*Task prompt:*
Copy each record exactly, word for word.

(Records from a collection)
····················
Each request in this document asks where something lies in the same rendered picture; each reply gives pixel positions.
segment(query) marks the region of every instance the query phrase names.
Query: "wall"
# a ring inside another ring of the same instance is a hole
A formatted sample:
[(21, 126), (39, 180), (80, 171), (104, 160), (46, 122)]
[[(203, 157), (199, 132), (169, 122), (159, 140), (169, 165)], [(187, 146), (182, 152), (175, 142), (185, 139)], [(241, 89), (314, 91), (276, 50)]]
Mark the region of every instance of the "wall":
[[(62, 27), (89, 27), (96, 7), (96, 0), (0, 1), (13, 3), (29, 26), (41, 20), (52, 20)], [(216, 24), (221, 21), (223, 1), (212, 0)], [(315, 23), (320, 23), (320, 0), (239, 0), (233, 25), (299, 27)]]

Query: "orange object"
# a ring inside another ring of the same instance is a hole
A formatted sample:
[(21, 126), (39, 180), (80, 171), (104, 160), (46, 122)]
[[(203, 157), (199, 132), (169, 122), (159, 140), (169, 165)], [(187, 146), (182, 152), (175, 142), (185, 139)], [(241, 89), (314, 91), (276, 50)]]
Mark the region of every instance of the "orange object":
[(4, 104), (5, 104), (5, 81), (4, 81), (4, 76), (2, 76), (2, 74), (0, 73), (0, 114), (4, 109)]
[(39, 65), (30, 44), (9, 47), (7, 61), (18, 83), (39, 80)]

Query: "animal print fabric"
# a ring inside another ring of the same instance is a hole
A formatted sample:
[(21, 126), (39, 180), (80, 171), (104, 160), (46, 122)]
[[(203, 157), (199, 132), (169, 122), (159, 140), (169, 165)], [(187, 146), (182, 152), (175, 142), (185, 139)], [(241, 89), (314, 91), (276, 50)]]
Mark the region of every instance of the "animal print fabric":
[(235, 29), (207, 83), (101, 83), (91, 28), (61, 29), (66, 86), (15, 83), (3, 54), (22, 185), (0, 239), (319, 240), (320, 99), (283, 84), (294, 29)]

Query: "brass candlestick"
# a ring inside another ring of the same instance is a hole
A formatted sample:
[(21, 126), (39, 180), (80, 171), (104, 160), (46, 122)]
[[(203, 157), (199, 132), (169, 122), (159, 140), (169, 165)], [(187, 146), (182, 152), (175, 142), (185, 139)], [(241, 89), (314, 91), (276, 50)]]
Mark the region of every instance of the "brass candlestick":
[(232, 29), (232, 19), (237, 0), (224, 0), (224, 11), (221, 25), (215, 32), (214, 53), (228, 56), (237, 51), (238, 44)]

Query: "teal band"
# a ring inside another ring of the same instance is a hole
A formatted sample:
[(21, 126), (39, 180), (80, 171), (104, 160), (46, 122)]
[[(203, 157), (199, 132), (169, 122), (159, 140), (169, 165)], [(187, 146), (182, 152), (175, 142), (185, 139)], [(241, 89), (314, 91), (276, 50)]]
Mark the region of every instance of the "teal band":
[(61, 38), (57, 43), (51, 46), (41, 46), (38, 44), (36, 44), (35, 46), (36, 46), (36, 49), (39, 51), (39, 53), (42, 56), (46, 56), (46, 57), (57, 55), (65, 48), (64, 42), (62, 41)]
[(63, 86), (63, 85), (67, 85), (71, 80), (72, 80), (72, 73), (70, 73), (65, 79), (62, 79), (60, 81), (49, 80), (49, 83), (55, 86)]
····················
*Exercise response:*
Each request in this document asks where something lies in the same rendered picture; each reply gives pixel positions.
segment(query) marks the region of every instance the query phrase names.
Query: "wall"
# a ring inside another ring of the same instance is a hole
A formatted sample:
[(21, 126), (39, 180), (80, 171), (104, 160), (46, 122)]
[[(203, 157), (199, 132), (169, 122), (159, 140), (169, 165)], [(187, 146), (182, 152), (175, 142), (185, 139)], [(241, 89), (314, 91), (276, 50)]]
Mark the region of every instance of the "wall":
[[(62, 27), (89, 27), (96, 7), (96, 0), (0, 1), (13, 3), (29, 26), (41, 20), (52, 20)], [(216, 24), (221, 21), (223, 1), (212, 0)], [(315, 23), (320, 23), (320, 0), (239, 0), (233, 25), (299, 27)]]

Query: "orange object"
# a ring inside another ring of the same instance is a hole
A formatted sample:
[(21, 126), (39, 180), (80, 171), (104, 160), (46, 122)]
[[(203, 157), (199, 132), (169, 122), (159, 140), (169, 165)], [(187, 146), (182, 152), (175, 142), (185, 139)], [(241, 89), (314, 91), (276, 50)]]
Mark the region of every instance of the "orange object":
[(4, 104), (5, 104), (5, 81), (4, 81), (4, 76), (2, 76), (2, 74), (0, 73), (0, 114), (4, 109)]
[(39, 65), (30, 44), (9, 47), (7, 61), (18, 83), (39, 80)]

Query: "animal print fabric"
# a ring inside another ring of the same instance is a hole
A formatted sample:
[(21, 126), (39, 180), (80, 171), (104, 160), (46, 122)]
[[(203, 157), (199, 132), (169, 122), (159, 140), (169, 165)], [(187, 146), (182, 152), (175, 142), (185, 139)], [(241, 89), (314, 91), (276, 50)]]
Mark the region of every instance of the "animal print fabric":
[(235, 29), (207, 83), (101, 83), (91, 28), (61, 29), (66, 86), (15, 83), (3, 54), (22, 185), (0, 239), (319, 240), (320, 99), (283, 84), (294, 29)]

Query: "brass candlestick"
# a ring inside another ring of the same instance is a hole
A formatted sample:
[(21, 126), (39, 180), (80, 171), (104, 160), (46, 122)]
[[(203, 157), (199, 132), (169, 122), (159, 140), (169, 165)], [(187, 146), (182, 152), (175, 142), (185, 139)], [(241, 89), (314, 91), (276, 50)]]
Mark the region of every instance of the "brass candlestick":
[(232, 29), (232, 19), (237, 0), (224, 0), (224, 11), (221, 25), (215, 32), (214, 53), (228, 56), (237, 51), (238, 44)]

Query: "teal band"
# a ring inside another ring of the same instance is a hole
A formatted sample:
[(21, 126), (39, 180), (80, 171), (104, 160), (46, 122)]
[[(203, 157), (199, 132), (169, 122), (159, 140), (169, 165)], [(187, 146), (182, 152), (175, 142), (185, 139)], [(241, 89), (314, 91), (276, 50)]]
Mark the region of every instance of the "teal band":
[(61, 38), (57, 43), (51, 46), (41, 46), (38, 44), (36, 44), (35, 46), (36, 46), (36, 49), (39, 51), (39, 53), (42, 56), (46, 56), (46, 57), (57, 55), (65, 48), (64, 42), (62, 41)]
[(63, 86), (63, 85), (67, 85), (71, 80), (72, 80), (72, 73), (70, 73), (65, 79), (62, 79), (60, 81), (49, 80), (49, 83), (55, 86)]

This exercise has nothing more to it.